RNA sequencing data describing transcriptional changes in aorta of ApoE-/- mice after alpha 7 nicotinic acetylcholine receptor (α7nAChR) stimulation.

This manuscript is a companion paper to Ulleryd M.U. et al., "Stimulation of alpha 7 nicotinic acetylcholine receptor (α7nAChR) inhibits atherosclerosis via immunomodulatory effects on myeloid cells" Atherosclerosis, 2019 [1]. Data shown here include RNA sequencing data from whole aorta of ApoE-/- mice fed high fat diet and treated with the alpha 7 nicotinic acetylcholine receptor (α7nAChR) agonist AZ6983 for 8 weeks using subcutaneously implanted osmotic minipumps. Here we present the top gene networks affected by treatment with AZ6983, as well as the up- and down-regulated genes in aorta after treatment. Further, a URL link to the RNA sequencing datasets submitted to GEO is included.

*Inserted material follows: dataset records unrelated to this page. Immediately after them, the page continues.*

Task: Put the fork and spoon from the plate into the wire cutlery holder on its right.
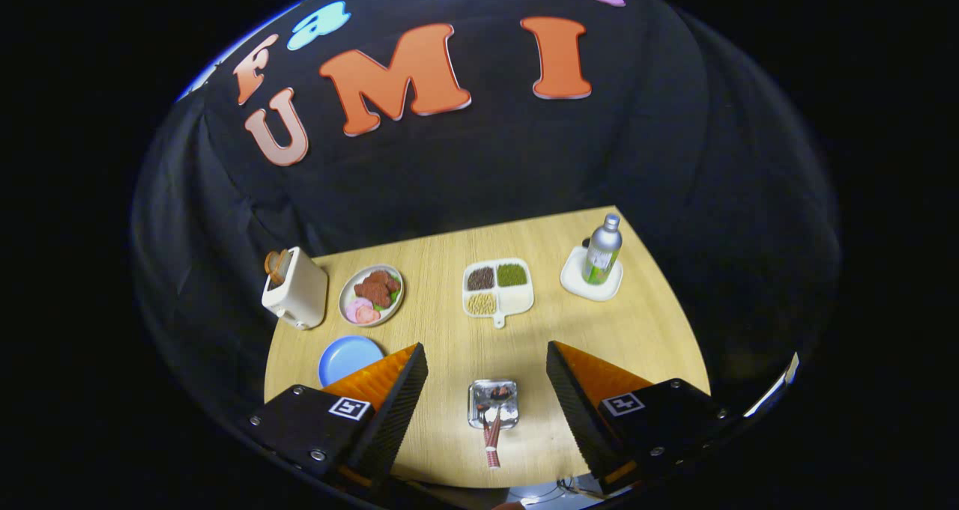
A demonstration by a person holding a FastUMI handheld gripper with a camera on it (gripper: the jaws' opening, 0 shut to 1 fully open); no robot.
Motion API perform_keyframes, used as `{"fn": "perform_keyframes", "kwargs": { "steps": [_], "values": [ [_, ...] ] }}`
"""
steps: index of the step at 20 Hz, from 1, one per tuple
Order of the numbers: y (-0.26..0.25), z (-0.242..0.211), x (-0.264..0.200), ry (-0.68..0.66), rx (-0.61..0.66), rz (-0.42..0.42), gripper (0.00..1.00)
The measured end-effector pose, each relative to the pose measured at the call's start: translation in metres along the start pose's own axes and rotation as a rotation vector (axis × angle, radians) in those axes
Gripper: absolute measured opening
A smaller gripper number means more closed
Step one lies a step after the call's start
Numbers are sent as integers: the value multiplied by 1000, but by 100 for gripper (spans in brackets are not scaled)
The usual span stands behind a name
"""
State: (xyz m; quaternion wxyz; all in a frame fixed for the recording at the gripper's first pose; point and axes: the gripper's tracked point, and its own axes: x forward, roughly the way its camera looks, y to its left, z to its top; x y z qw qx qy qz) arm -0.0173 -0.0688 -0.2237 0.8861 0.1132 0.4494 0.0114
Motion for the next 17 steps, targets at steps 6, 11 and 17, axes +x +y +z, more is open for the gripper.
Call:
{"fn": "perform_keyframes", "kwargs": {
  "steps": [6,11,17],
  "values": [
    [0,77,-43,-409,-65,-39,97],
    [3,125,-86,-670,-152,-91,98],
    [4,151,-115,-857,-178,-157,98]
  ]
}}
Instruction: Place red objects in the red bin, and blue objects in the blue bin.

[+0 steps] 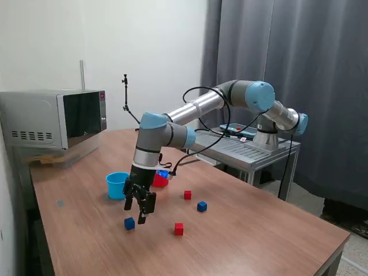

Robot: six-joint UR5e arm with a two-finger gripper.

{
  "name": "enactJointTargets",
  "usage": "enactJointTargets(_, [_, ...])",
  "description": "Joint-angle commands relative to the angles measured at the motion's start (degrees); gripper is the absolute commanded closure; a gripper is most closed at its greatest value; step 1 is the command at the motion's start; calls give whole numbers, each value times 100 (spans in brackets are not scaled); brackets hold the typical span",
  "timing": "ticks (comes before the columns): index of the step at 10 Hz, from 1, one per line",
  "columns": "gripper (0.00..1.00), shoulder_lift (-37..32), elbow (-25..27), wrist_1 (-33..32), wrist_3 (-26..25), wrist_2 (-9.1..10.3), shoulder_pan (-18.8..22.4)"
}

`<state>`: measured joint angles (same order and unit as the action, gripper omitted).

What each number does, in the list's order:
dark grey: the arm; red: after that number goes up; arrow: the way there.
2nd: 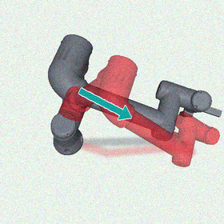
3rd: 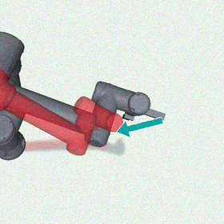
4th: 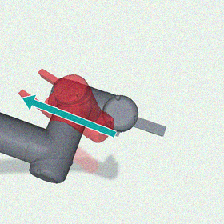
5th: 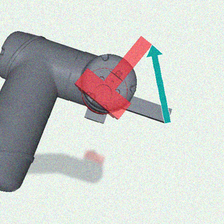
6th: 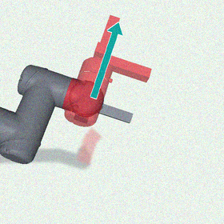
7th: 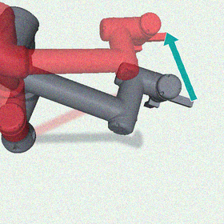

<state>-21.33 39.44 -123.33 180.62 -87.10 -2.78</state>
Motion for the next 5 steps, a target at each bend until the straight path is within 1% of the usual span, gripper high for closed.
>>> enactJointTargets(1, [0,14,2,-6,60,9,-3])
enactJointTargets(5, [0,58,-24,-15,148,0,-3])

Stimulation of alpha 7 nicotinic acetylcholine receptor (α7nAChR) inhibits atherosclerosis via immunomodulatory effects on myeloid cells.

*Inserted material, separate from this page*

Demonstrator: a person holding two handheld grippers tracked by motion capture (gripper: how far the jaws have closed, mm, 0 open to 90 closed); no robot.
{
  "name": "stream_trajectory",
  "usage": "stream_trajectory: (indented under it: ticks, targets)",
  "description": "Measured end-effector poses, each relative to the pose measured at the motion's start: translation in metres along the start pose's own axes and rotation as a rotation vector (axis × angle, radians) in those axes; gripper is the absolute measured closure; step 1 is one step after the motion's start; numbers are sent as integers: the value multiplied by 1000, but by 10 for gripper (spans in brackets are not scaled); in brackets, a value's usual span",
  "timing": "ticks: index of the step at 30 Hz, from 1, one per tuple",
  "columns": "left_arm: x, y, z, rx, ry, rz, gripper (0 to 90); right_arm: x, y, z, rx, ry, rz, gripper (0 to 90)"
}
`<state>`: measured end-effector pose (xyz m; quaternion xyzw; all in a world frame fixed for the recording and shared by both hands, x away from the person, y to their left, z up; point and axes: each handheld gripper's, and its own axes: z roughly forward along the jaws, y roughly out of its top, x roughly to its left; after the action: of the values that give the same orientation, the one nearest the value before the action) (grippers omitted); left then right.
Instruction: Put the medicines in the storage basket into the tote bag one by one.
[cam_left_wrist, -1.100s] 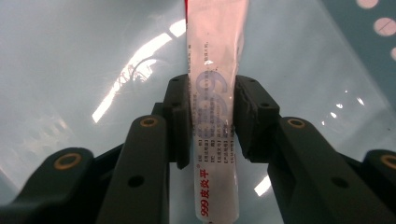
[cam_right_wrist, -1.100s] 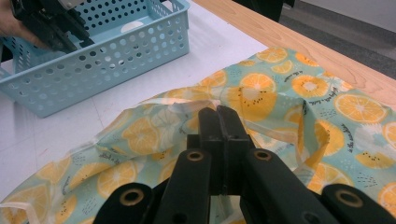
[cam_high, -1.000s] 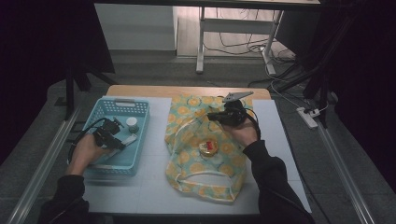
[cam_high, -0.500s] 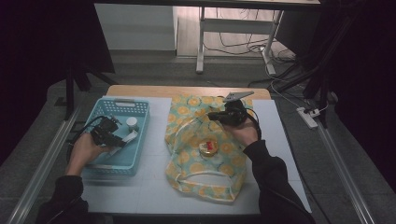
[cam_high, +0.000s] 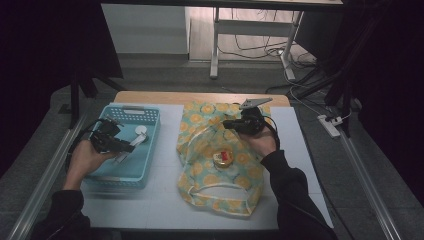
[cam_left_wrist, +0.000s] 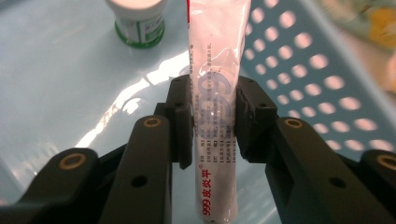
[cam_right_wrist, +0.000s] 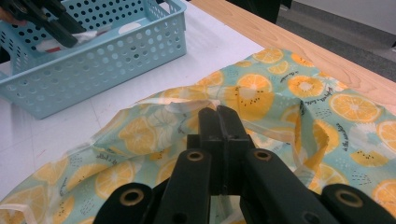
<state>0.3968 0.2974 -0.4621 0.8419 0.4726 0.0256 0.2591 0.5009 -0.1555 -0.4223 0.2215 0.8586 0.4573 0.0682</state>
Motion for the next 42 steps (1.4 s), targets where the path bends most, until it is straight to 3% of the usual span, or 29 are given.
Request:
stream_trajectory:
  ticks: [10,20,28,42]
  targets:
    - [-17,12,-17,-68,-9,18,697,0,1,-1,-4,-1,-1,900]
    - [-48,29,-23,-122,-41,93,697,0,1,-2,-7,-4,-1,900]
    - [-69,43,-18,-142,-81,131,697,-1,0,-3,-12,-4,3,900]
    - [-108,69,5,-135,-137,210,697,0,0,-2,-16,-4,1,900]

BACKGROUND AND AIMS: Alpha 7 nicotinic acetylcholine receptor (α7nAChR) stimulation can regulate acute inflammation, and lack of α7nAChR accelerates atherosclerosis in mice. In this study, we aimed to investigate the effects of the novel α7nAChR agonist, AZ6983, on atherosclerosis and assess its possible immunomodulating effects. METHODS: AZ6983 was tested in vitro in LPS-challenged mouse and human blood and in vivo using the acute inflammatory air pouch model. Thereafter, long-term effects of AZ6983 treatment on atherosclerosis and immune responses were assessed in apoE-/- mice after 8 and 12 weeks. Atherosclerosis was investigated in the aortic root and thoracic aorta, serum levels of cytokines were analysed and RNAseq was used to study aortic gene expression. Further, bone-marrow-derived macrophages were used to assess phagocytosis in vitro. RESULTS: α7nAChR activation by AZ6983 decreased pro-inflammatory cytokines in acute stimulations of human and mouse blood in vitro, as well as in vivo using the air pouch model. Treating apoE-/- mice with AZ6983 decreased atherosclerosis by 37-49% and decreased serum cytokine levels. RNAseq analysis of aortae suggested the involvement of several specific myeloid cell functions, including phagocytosis. In line with this, AZ6983 significantly increased phagocytosis in bone marrow-derived macrophages. CONCLUSIONS: This study demonstrates that activation of α7nAChR with AZ6983 inhibits atherosclerosis in apoE-/-mice and that immunomodulating effects on myeloid cells, such as enhanced phagocytosis and suppression of inflammatory cytokines, could be part of the athero-protective mechanisms. The observed anti-inflammatory effect in human blood supports the idea that AZ6983 may decrease disease also in humans.